Stop after the line holding "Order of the". Repeat exactly every line before it in the records below, that line too, and leave out the pictures.

WORKING DATA below:

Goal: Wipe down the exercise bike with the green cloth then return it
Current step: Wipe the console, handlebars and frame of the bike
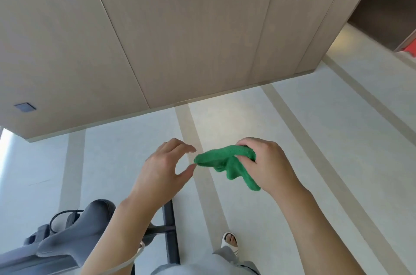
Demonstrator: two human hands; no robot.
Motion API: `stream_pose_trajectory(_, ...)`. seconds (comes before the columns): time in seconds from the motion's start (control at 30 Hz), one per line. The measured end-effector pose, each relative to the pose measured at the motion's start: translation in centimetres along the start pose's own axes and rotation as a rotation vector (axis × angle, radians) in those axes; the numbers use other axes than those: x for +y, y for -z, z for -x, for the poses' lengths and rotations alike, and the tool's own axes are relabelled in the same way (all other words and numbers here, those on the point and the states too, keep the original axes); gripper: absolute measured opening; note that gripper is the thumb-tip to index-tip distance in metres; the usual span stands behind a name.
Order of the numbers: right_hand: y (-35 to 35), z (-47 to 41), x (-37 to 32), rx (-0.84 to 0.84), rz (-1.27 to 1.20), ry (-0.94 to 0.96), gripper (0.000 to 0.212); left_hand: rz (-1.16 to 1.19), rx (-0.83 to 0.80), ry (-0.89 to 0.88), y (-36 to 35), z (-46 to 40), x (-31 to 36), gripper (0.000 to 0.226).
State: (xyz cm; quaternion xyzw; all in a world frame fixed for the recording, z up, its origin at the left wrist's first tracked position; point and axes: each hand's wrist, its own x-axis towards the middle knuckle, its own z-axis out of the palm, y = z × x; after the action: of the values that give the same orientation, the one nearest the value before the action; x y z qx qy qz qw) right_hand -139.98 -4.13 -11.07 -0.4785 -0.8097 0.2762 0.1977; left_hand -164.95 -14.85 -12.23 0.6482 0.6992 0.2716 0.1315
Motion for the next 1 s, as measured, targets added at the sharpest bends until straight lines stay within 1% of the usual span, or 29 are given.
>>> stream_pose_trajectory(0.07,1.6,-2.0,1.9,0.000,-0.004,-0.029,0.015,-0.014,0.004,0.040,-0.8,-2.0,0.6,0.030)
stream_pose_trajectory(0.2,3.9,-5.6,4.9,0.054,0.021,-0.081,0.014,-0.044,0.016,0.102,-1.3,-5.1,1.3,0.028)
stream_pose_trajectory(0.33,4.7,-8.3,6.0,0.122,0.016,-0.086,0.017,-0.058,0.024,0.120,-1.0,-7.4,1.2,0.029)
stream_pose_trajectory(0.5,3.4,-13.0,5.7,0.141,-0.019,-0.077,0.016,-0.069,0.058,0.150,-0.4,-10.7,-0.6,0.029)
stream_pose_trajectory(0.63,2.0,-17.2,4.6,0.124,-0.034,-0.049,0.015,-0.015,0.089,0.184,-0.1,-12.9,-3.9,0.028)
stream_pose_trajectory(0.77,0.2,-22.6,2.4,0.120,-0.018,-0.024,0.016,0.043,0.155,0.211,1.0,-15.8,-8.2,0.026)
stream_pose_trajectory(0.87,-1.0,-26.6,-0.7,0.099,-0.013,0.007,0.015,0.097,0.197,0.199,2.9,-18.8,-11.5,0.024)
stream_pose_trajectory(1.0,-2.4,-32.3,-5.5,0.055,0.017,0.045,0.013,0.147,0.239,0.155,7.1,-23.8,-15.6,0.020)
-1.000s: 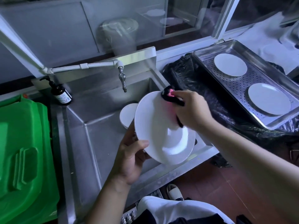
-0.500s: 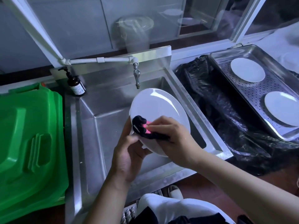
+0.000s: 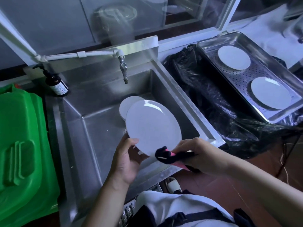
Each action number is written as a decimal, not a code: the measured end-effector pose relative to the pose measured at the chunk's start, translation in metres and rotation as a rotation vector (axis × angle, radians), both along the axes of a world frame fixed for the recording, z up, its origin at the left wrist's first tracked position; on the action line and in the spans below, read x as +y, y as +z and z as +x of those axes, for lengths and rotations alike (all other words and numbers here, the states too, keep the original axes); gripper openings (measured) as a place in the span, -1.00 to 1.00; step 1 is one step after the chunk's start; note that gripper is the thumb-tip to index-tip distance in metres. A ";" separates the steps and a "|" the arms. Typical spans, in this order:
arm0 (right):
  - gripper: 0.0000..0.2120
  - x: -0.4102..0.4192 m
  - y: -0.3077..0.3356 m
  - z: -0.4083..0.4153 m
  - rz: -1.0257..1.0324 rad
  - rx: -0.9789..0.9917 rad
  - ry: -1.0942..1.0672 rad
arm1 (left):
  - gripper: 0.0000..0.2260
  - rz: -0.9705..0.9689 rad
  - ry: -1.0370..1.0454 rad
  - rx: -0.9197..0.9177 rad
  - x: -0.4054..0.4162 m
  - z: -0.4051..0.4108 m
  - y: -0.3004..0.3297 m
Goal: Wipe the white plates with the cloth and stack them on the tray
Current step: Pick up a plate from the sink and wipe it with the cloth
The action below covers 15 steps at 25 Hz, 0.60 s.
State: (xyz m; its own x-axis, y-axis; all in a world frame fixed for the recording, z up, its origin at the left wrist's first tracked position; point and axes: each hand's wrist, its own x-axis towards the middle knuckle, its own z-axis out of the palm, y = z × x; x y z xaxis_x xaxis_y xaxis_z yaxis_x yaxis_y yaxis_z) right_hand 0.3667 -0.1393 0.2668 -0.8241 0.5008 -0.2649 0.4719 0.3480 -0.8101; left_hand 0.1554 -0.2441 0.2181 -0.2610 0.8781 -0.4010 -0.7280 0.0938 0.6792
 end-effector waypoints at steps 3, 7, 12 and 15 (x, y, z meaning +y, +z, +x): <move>-0.71 0.017 -0.017 0.034 0.093 -0.212 -0.074 | -0.64 -0.072 0.003 -0.015 -0.005 -0.003 -0.014; -0.55 0.041 -0.083 0.065 0.572 -0.362 -0.319 | -0.69 -0.153 0.020 0.050 -0.016 -0.010 -0.025; -0.60 0.001 -0.177 0.090 0.562 -0.476 -0.224 | -0.62 -0.118 -0.022 0.065 -0.032 -0.009 -0.021; -0.58 -0.010 -0.177 0.093 0.492 -0.452 -0.315 | -0.66 -0.097 -0.032 0.032 -0.037 -0.007 -0.021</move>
State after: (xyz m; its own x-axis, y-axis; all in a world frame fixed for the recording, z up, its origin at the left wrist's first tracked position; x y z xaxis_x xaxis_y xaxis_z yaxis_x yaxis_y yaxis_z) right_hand 0.4598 -0.1489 0.0895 -0.4856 0.8440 -0.2279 0.8600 0.4143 -0.2980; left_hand 0.1489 -0.2810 0.1967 -0.2472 0.8437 -0.4765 -0.7017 0.1832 0.6886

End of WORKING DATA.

**OUTPUT FOR THIS TASK**:
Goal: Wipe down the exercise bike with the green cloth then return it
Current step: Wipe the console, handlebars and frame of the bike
Demonstrator: two human hands; no robot.
Motion API: `stream_pose_trajectory(_, ...)`. seconds (comes before the columns): time in seconds from the motion's start (control at 30 Hz), one per line. The measured end-effector pose, each relative to the pose measured at the motion's start: translation in centimetres along the start pose's own axes and rotation as a rotation vector (axis × angle, radians) in those axes; the numbers use other axes than those: x for +y, y for -z, z for -x, for the poses' lengths and rotations alike, and the tool's own axes are relabelled in the same way (all other words and numbers here, those on the point and the states too, keep the original axes); gripper: absolute measured opening; note that gripper is the thumb-tip to index-tip distance in metres; the usual span stands behind a name.
Order of the numbers: right_hand: y (-35 to 35), z (-47 to 41), x (-37 to 32), rx (-0.84 to 0.84), rz (-1.27 to 1.20), ry (-0.94 to 0.96), gripper (0.000 to 0.212); left_hand: rz (-1.16 to 1.19), rx (-0.83 to 0.80), ry (-0.89 to 0.88), y (-36 to 35), z (-46 to 40), x (-31 to 36), gripper (0.000 to 0.226).

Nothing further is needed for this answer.